DATASET EXTRACT →
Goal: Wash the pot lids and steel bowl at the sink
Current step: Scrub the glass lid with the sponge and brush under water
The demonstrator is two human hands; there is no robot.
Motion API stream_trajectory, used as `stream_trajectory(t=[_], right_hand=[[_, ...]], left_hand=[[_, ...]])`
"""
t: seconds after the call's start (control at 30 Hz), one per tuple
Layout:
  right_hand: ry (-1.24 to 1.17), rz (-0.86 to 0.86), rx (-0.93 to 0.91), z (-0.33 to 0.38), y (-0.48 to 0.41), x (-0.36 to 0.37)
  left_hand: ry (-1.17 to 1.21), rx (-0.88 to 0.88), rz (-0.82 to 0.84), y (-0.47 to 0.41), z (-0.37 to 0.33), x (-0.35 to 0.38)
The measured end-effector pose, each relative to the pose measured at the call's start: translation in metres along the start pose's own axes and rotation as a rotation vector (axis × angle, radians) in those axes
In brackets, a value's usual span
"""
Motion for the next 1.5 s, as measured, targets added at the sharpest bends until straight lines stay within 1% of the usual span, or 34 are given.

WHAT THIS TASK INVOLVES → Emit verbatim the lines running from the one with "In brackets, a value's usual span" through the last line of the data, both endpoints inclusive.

ANSWER →
In brackets, a value's usual span
"""
Motion for the next 1.5 s, as measured, targets added at the sharpest bends until straight lines stay within 1% of the usual span, or 34 are given.

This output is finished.